Japanese Dueling Card Game

Nearly done

Technically I started this in October or November of 2024, but I wanted to wait to formally create the Work here until it felt like this was something that had legs.

Background

I was watching a documentary about Musashi. When I was younger, I had read The Book of Five Rings, and was more or less familiar with him and the lore around him. I read Eiji Yoshikawa’s “Musashi” series in paperback – this is generally considered to be mostly fabricated but “based on the true story,” like many lore-heavy biopics.

This made me want to make to design a game based on that lore, specifically around dueling.

Overview

Design a dueling card game that is based on the book Book of Five Rings by Miyamoto Musashi. The game would be thematically built on the source material and comprise of 4 rounds of drafting followed by 1 round of combat.
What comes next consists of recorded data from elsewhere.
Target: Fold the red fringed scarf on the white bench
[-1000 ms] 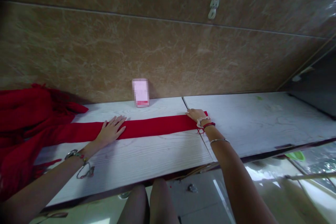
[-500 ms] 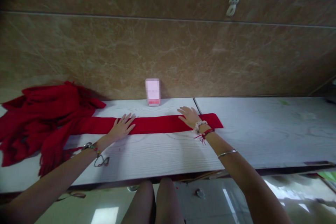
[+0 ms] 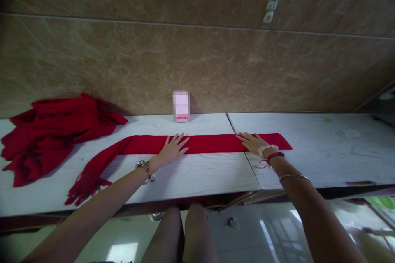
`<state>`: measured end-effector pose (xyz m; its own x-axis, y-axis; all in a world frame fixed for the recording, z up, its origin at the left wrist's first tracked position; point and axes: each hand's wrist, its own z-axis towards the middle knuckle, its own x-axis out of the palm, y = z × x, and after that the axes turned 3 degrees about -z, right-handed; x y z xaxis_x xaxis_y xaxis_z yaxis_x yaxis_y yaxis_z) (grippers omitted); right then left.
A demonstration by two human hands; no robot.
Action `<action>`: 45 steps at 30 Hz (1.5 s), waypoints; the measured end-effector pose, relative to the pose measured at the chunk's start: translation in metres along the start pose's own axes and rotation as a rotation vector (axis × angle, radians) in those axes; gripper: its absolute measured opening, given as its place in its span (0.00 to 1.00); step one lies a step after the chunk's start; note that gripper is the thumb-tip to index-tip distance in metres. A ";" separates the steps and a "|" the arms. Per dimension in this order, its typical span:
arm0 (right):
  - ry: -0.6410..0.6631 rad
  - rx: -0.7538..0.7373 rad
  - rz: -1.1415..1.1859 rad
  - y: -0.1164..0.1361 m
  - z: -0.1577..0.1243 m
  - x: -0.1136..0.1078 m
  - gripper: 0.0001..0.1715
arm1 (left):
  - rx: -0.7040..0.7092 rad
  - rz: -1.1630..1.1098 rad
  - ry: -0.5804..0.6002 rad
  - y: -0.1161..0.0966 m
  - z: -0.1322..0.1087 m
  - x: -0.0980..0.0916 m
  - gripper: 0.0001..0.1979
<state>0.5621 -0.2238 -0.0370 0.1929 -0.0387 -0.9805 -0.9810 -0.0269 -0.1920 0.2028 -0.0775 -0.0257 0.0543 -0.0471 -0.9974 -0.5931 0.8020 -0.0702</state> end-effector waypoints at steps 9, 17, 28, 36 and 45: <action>-0.155 -0.167 0.122 0.127 0.067 -0.037 0.27 | -0.088 0.222 -0.114 0.071 -0.050 -0.013 0.23; -0.096 -0.428 0.188 0.245 0.134 -0.064 0.27 | -0.268 0.356 -0.104 0.136 -0.114 -0.020 0.20; -0.063 -0.426 0.216 0.246 0.135 -0.058 0.26 | -0.149 0.467 -0.002 0.217 -0.136 -0.081 0.33; -0.109 -0.450 0.232 0.281 0.157 -0.076 0.29 | -0.261 0.261 -0.013 0.217 -0.130 -0.027 0.21; -0.065 -0.482 0.232 0.278 0.156 -0.062 0.27 | -0.373 0.233 -0.066 0.203 -0.137 -0.017 0.22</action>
<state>0.2744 -0.0730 -0.0363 -0.0442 -0.0365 -0.9984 -0.8750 -0.4808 0.0563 -0.0288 0.0048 -0.0254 -0.0710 0.1577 -0.9849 -0.8444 0.5161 0.1435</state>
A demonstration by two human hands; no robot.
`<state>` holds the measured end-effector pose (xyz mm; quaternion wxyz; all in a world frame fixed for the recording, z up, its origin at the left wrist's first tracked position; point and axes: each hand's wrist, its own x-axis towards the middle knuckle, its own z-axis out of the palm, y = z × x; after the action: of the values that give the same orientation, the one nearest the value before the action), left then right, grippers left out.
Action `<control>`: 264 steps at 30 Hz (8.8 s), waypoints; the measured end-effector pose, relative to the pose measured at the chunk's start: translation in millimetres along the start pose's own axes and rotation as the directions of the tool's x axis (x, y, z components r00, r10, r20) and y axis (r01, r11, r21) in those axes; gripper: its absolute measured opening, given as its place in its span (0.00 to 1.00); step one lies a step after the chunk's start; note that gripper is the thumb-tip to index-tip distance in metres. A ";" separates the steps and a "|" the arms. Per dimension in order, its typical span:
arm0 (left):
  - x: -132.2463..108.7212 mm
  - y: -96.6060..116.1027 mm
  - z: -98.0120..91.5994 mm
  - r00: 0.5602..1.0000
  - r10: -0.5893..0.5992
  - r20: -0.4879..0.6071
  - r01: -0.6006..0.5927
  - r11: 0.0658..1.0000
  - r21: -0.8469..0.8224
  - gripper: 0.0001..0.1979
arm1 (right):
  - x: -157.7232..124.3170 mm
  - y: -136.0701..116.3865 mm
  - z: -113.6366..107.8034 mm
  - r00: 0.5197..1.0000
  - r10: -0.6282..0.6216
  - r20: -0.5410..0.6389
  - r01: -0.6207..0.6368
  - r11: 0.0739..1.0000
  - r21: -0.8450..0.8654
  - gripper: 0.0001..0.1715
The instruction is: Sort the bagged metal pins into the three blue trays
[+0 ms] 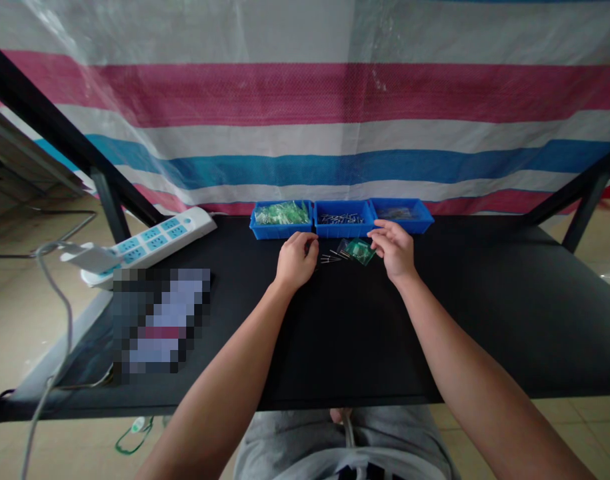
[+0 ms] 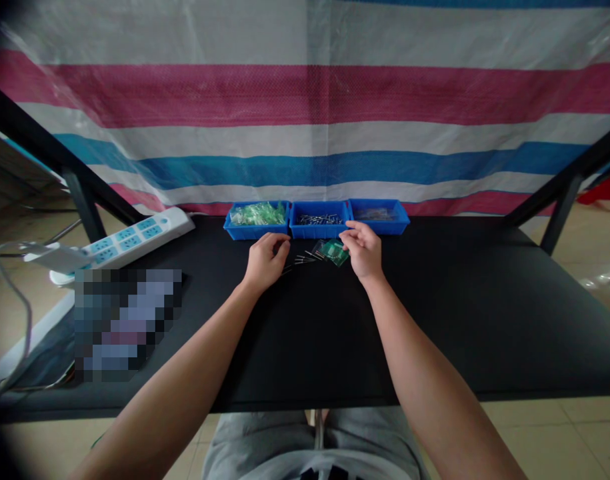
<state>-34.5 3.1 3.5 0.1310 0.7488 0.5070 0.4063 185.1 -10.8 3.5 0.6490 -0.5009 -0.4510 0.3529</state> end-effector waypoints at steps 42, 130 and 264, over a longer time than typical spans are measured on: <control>-7.2 26.3 2.7 0.903 -0.131 0.408 -0.043 0.919 0.391 0.25 | -3.4 22.3 -6.6 0.951 -0.142 0.274 0.303 0.601 -0.739 0.26; 50.1 19.3 -11.1 0.976 0.082 -0.200 -0.024 0.961 0.276 0.15 | -7.7 19.6 10.1 0.956 -0.203 0.210 0.285 0.802 -0.525 0.12; 3.6 3.0 15.8 0.965 -0.143 0.219 0.093 0.970 0.224 0.14 | -22.8 -4.0 19.1 0.906 0.061 0.420 0.373 0.358 -0.856 0.11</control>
<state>-20.3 8.3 -3.0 0.1333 0.7694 0.5724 0.2504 159.4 -26.3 3.8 0.1868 -0.6509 -0.7329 0.0649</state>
The steps I’m envisioning:

  1. Brainstorm and draft game rules
  2. Prepare prototype scaffolding
  3. Iterate on rules until game coalesces and stabilizes and feels “fun”
  4. Create a semi-final / professional looking prototype

Publication is not a requirement, just getting the game into a complete state.

Design constraints

The initial concept I envisioned was that it would have these constraints:

Heavy thematic derivation from the source material

I wanted to incorporate as many quotes as possible from the source material. I want the actions in the game to feel like the concepts he discusses. I want this game to feel like the game based on Book of Five Rings. This is where the previous work Compositing Translations of The Book of Five Rings comes into the picture. That was specifically prep work for this project.

Two player duel only

Musashi does discuss large-scale strategy but the book is predominantly about 1:1 combat. This no grand melee here, just you and your opponent.

There would be no concept of “health”, “injury”, or any similar tropes common to combat games

What even is a “hit point” really? This has been something I had been randomly pondering at the time. Swords are deadly weapons, both players represent swordsman that have trained their whole lives and are presumably expert handlers – the duel should represent the lethality of this: You fight until one person cannot stop the attack of the other.

No mention of “honor” anywhere

This is another trope common in most games set in feudal Japan. In the six translations I have read through, I don’t believe I saw the word “honor” mentioned once. If it was mentioned in passing, it certainly was not a central point of the book.

The game should focus on the training as much as the dueling

What the book does mention, over and over, is the notion of endless training, perfecting technique, and a no-nonsense and direct strategy to always seek victory in combat. I knew that I wanted the game to make the notion of “training” be a first-class feature, in some form. Not in the “practicing outside of dueling”, but rather the process of training is part of the game experience itself.

Cards as a medium

This was a personal choice. I didn’t want to make a tactical game, I wanted a game that focused on making choices and then having a way of recording those choices to re-use later. Cards are an easy and accessible means for this.